This repository contains the code and experiment configurations for reproducing the results in Tracking Universal Features Through Fine-Tuning and Model Merging.
In the paper, we study the following toy models:
- BabyPython: single-layer Mistral model trained on a mixture of BabyML and the Python subset of the stack.
- TinyStories: BabyPython fine-tuned on TinyStories.
- Lua: BabyPython fine-tuned on Lua subset of TheStack.
- LuaStories-merge: spherical linear interpolation of Lua and TinyStories models at
t = 0.58
.
Conda 🐍
conda env create -f conda.yaml
conda activate feature-dynamics
Dependencies 📦
pip install pipx
pipx install poetry
poetry install
This repository contains all of the components built throughout the iteration on the research and paper.
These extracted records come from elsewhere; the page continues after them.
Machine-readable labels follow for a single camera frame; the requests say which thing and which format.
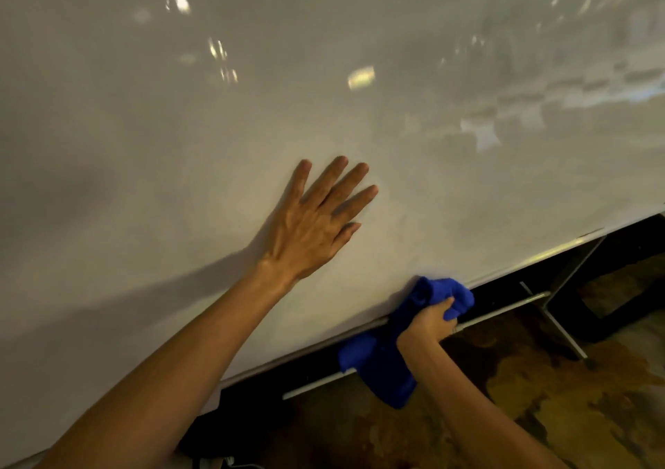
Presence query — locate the person's left hand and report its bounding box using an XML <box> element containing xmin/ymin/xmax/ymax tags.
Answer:
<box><xmin>258</xmin><ymin>156</ymin><xmax>379</xmax><ymax>283</ymax></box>

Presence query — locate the person's right hand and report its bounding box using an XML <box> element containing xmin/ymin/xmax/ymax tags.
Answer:
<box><xmin>396</xmin><ymin>297</ymin><xmax>459</xmax><ymax>354</ymax></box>

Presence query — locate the blue microfibre cloth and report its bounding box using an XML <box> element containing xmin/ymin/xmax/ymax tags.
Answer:
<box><xmin>338</xmin><ymin>275</ymin><xmax>476</xmax><ymax>410</ymax></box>

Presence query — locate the person's left forearm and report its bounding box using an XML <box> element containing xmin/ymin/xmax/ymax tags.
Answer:
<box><xmin>35</xmin><ymin>258</ymin><xmax>298</xmax><ymax>469</ymax></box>

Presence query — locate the person's right forearm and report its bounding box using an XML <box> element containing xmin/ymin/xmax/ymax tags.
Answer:
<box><xmin>397</xmin><ymin>331</ymin><xmax>572</xmax><ymax>469</ymax></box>

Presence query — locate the silver whiteboard tray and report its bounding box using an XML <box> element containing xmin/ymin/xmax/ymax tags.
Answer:
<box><xmin>282</xmin><ymin>291</ymin><xmax>551</xmax><ymax>401</ymax></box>

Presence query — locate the grey metal whiteboard stand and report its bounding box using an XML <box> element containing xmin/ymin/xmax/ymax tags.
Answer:
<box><xmin>520</xmin><ymin>235</ymin><xmax>609</xmax><ymax>368</ymax></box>

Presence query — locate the white whiteboard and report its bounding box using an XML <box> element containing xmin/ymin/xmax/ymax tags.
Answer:
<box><xmin>0</xmin><ymin>0</ymin><xmax>665</xmax><ymax>469</ymax></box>

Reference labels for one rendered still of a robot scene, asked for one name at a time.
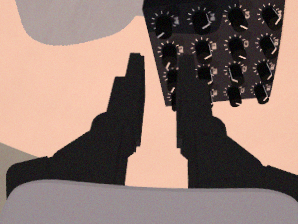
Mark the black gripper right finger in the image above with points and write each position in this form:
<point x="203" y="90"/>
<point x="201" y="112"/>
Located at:
<point x="202" y="138"/>

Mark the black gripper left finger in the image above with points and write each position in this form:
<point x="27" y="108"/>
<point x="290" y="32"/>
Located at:
<point x="94" y="156"/>

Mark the black knob box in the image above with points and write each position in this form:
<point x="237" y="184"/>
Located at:
<point x="170" y="28"/>

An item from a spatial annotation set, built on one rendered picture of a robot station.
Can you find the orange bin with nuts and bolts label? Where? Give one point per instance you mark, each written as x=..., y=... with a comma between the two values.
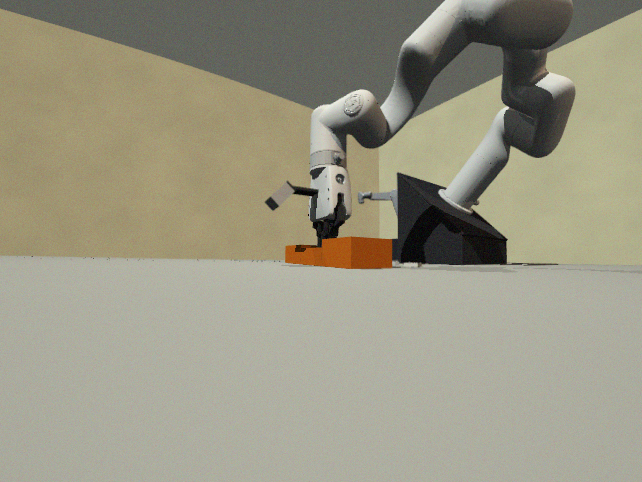
x=344, y=252

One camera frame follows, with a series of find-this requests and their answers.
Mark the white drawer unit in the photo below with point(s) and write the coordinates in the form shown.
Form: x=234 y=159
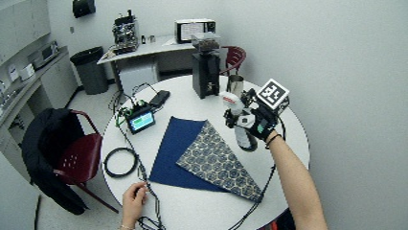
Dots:
x=139 y=78

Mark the dark red chair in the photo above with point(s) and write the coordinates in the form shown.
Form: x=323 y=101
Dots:
x=236 y=57
x=83 y=156

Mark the white wall cabinet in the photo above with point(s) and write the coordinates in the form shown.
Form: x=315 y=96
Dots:
x=22 y=25

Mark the white and black bottle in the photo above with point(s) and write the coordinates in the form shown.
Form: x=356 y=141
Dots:
x=246 y=140

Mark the black wrist band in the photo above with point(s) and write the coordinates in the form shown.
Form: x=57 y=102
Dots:
x=273 y=139

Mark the black jacket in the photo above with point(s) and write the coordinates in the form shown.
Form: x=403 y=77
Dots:
x=43 y=150

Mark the black power adapter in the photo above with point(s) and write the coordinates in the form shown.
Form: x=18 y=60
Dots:
x=160 y=98

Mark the black wall box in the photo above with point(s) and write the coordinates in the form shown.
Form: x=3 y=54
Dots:
x=84 y=8

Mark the white microwave oven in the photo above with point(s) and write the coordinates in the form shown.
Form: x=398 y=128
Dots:
x=193 y=30

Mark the black trash bin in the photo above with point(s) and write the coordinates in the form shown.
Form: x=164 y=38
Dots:
x=89 y=72

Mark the grey countertop appliance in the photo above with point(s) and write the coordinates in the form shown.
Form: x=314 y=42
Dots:
x=44 y=54

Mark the white marker cube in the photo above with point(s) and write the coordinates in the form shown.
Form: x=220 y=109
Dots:
x=273 y=93

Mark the small screen device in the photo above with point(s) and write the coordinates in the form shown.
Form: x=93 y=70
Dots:
x=141 y=121

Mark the white counter cabinet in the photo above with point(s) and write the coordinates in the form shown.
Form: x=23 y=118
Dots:
x=55 y=83

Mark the metal milk jug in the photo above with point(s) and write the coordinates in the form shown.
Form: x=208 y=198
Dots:
x=236 y=85

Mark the white desk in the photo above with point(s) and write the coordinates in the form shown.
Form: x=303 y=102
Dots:
x=149 y=48

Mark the black coffee grinder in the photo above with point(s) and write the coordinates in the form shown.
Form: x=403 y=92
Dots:
x=206 y=73

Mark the blue patterned cloth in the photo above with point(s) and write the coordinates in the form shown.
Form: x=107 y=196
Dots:
x=186 y=159

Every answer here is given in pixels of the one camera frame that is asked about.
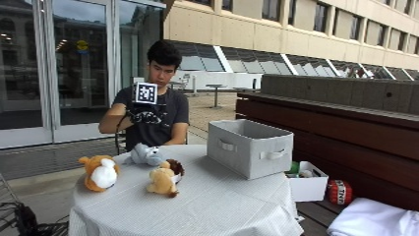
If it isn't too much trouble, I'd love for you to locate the person in black t-shirt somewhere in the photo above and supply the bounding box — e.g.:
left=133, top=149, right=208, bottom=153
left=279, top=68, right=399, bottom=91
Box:
left=97, top=39, right=192, bottom=153

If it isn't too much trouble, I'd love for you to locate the white cube with black markers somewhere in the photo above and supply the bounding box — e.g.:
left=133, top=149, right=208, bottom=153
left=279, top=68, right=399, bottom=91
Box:
left=132, top=82, right=160, bottom=106

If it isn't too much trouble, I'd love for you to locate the grey plush toy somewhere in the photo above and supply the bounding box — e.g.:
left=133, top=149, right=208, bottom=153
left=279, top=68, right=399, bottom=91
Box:
left=124, top=142, right=165, bottom=167

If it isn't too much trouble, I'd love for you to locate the tan plush toy brown mane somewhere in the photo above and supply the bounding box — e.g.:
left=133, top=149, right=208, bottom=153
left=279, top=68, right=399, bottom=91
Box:
left=145, top=158, right=186, bottom=199

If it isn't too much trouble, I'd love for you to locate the orange and white plush toy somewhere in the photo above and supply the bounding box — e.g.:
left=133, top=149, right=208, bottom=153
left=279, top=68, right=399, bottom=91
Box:
left=77, top=154, right=123, bottom=193

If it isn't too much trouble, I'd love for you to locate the grey fabric storage box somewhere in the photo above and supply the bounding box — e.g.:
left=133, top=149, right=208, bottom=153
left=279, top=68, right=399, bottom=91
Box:
left=206, top=118, right=294, bottom=181

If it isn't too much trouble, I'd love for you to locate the yellow door sticker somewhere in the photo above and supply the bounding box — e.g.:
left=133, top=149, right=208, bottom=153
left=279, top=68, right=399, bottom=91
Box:
left=76, top=39, right=91, bottom=55

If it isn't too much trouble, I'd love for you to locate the white striped tablecloth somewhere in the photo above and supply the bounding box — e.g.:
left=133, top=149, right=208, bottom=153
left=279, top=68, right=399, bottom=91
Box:
left=68, top=144, right=305, bottom=236

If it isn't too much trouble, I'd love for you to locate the green toy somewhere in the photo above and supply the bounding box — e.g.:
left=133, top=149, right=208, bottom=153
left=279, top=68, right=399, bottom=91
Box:
left=287, top=160, right=301, bottom=175

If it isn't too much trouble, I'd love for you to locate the white open box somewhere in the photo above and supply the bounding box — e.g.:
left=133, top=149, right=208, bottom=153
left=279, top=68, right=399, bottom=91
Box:
left=286, top=160, right=330, bottom=203

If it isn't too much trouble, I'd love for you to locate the dark wooden bench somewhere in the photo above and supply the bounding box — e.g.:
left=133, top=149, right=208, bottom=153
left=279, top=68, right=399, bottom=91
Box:
left=234, top=91, right=419, bottom=236

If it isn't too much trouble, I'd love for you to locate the red plush toy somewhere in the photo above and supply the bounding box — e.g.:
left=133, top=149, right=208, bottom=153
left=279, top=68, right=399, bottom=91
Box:
left=326, top=179, right=354, bottom=207

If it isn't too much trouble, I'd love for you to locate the white folded cloth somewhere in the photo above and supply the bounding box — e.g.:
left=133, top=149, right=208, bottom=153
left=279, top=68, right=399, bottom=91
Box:
left=326, top=197, right=419, bottom=236

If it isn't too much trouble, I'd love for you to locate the black glove cable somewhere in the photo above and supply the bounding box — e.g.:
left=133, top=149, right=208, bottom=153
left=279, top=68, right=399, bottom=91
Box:
left=115, top=112, right=131, bottom=146

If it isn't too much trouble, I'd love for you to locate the round pedestal table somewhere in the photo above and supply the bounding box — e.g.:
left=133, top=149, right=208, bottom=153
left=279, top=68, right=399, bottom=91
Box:
left=205, top=84, right=229, bottom=109

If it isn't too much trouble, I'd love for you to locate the glass door with white frame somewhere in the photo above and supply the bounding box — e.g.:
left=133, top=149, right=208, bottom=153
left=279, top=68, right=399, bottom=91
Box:
left=0, top=0, right=168, bottom=150

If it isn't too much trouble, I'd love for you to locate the black metal wire chair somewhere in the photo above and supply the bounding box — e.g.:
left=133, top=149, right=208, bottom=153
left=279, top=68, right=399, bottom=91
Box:
left=0, top=173, right=71, bottom=236

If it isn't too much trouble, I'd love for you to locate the grey planter wall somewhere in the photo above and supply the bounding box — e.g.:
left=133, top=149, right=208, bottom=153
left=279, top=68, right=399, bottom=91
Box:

Train decoder-only models.
poetry run python training/transformer/train.py <experiment.toml>
Train sparse autoencoder.
poetry run python training/autoencoder/train.py <experiment.toml>
Using TransformerLens's HookedTransformer
(specifically via this fork to add Mistral hooks) to train sparse autoencoders.
Evaluation of pretrained autoencoders.
This module contains functionality to make target models use autoencoder reconstructions in place of existing activations, by using a forward pass hook.
Interpolate model weights using Mergekit.
poetry run python interpolation/interpolate.py <experiment.toml>
Merge models using Mergekit.